Taken from a purely economic perspective, the argument to buy agricultural land is not terribly persuasive. With yields as low as 1.3% – about the same as can be achieved by putting your money in the bank – there is often a lot more “heart” than “head” involved in the decision to purchase land.

Before looking at what can be earned from an acre of land, it is worth noting that while some calculations make little sense if the land is purchased with cash, they make no sense at all if they are purchased with borrowed money. Right now, interest rates are as high as 7% so for almost all farming enterprises the cost of paying the interest on the loan would far outweigh the income from the purchased land.

We should also note that interest rates are set to increase further this year due to European Central Bank policies making the cost of borrowing even higher.

That caveat in place, let’s look at the breakdown of what can be achieved with a single acre of land.
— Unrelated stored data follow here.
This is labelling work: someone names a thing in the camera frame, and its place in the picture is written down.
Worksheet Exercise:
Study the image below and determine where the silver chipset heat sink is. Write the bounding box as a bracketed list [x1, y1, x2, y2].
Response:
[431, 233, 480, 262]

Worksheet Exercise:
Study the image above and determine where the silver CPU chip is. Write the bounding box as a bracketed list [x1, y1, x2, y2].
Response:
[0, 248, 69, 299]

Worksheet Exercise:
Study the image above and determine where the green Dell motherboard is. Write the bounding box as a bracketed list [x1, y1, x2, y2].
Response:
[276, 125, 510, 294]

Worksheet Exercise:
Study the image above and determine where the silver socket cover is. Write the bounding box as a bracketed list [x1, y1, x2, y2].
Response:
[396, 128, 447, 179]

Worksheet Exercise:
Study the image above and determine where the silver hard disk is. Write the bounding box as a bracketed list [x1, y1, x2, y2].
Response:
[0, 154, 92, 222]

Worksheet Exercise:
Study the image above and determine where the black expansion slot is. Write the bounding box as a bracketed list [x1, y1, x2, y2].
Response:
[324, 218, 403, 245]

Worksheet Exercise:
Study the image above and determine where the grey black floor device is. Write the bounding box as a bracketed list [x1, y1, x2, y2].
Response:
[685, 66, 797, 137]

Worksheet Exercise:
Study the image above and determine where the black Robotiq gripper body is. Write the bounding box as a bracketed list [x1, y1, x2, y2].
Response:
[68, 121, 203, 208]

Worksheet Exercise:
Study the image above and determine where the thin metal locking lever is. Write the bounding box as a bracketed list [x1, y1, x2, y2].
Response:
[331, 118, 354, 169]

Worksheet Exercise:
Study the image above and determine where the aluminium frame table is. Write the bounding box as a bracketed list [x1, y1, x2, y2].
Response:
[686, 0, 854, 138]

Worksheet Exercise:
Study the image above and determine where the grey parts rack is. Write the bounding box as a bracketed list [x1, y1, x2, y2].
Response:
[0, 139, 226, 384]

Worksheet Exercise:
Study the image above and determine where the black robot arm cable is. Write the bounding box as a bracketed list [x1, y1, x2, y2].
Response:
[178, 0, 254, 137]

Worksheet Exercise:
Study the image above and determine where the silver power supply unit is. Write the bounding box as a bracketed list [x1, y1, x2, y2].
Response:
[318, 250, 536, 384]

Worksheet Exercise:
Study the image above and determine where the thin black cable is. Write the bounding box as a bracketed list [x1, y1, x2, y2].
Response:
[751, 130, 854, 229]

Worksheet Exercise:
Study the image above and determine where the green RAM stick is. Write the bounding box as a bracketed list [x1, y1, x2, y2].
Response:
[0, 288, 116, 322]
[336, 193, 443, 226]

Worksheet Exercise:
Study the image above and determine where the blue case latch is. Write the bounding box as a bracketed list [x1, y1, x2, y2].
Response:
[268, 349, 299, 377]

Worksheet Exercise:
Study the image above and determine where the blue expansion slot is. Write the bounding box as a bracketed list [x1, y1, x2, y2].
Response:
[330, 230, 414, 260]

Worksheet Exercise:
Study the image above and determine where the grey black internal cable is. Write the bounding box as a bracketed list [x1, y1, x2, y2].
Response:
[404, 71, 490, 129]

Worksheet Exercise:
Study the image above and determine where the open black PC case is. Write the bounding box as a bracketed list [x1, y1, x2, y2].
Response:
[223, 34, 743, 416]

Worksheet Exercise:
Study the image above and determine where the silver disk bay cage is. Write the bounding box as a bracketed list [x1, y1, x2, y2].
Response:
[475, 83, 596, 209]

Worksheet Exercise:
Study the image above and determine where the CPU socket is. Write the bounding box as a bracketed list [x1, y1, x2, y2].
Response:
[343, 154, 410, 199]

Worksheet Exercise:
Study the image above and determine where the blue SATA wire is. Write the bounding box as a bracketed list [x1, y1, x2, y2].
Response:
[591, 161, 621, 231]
Clearly, price fluctuations from year to year will have a large effect on the annual yield, so we have, where possible, taken a five-year average of the returns.

Of the agricultural activities we looked at, dairy was the clear winner with a yield per acre of more than 4%, after an allowance is made for the extra capital costs involved, such as the purchase of additional stock. Under similar circumstances, the suckler farmer should expect a 2.2% return, about half what the dairy farmer achieves. The returns from sheep basically rounds to zero.
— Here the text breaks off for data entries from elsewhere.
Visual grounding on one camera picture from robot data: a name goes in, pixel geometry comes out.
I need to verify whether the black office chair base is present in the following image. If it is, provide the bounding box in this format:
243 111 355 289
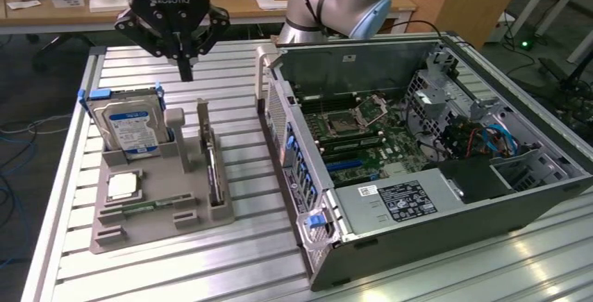
26 33 96 73

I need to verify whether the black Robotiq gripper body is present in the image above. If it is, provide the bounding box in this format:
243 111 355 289
123 0 211 59

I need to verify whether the silver CPU chip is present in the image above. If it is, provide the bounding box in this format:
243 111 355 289
107 173 140 199

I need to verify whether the black power cable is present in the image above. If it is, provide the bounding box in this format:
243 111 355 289
384 19 470 44

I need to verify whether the grey parts rack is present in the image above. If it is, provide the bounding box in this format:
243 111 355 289
90 106 235 255

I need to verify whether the open black PC case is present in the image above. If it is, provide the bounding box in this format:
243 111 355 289
255 31 593 292

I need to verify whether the CPU socket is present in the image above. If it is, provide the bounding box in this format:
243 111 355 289
326 110 362 137

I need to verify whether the wooden cabinet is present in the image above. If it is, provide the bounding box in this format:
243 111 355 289
384 0 532 49

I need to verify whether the blue floor cable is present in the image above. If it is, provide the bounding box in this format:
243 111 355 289
0 131 39 269

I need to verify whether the metal socket cover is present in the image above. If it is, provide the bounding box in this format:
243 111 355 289
353 94 392 123

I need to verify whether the blue expansion slot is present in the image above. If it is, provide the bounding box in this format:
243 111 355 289
326 158 365 173

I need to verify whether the green RAM stick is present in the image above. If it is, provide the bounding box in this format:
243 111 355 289
119 196 194 215

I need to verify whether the orange wire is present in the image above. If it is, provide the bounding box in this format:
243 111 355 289
466 126 480 157

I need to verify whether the metal disk bay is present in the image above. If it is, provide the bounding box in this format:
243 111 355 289
401 43 512 133

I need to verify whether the white paper label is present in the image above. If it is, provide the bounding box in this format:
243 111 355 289
6 0 43 10

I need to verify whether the grey power supply unit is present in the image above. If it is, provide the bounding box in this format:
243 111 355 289
334 168 465 242

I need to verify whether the hard disk with blue carrier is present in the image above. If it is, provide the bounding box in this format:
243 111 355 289
79 81 175 161

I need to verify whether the blue wire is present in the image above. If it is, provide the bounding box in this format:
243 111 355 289
481 124 520 158

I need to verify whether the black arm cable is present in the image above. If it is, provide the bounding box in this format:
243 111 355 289
289 0 329 35
Tillage is seeing yields between 1.3% and 2% net of all costs. The investment case improves if we look at what might be called environmental rather than farming activities.

The case for investment in forestry does make sense – the generous grants, the lower-than-average cost of buying land that is suitable for tree planting and particularly the tax-free nature of the annual grant mean a reasonable yield can be achieved.

However, there are some drawbacks to this route – the land must be kept in forestry even after the annual grant payment runs out. While there can be a considerable payout when the trees are harvested, the final crop can take many, many years to mature.

A compromise might be to just lease the land out to someone else. While the return is lower, there can be tax advantages and once the lease is over, the land can be used for any purpose the owner wants (including leasing again).

Speaking of leasing, one thing that has emerged in recent years as an option is leasing land for solar panels. There are a few extra hoops to jump through here – the land has to be in the right place and laid out in large, flat blocks and the leases are generally for around 25 years – but if you can meet them, annual yields of 8% at no extra cost is achievable.


The only investment that comes close to that level of annual return would be buying residential property and renting it out. That, however, comes with its own set of challenges.

Overall, if you are buying land right now to farm it, the economics don’t really stack up from a yield perspective. If you are looking to borrow money to buy land, the economics don’t add up at all. If you think land prices will continue to rise over the coming years, then a stronger argument can be made for buying as capital gains will add to the return.

However, those capital gains will be the same whether you do the work of farming it yourself, or just lease it out to someone else.

When it comes down to it there are many, many reasons for someone to buy land. Strong investment criteria, however, is generally not one of them.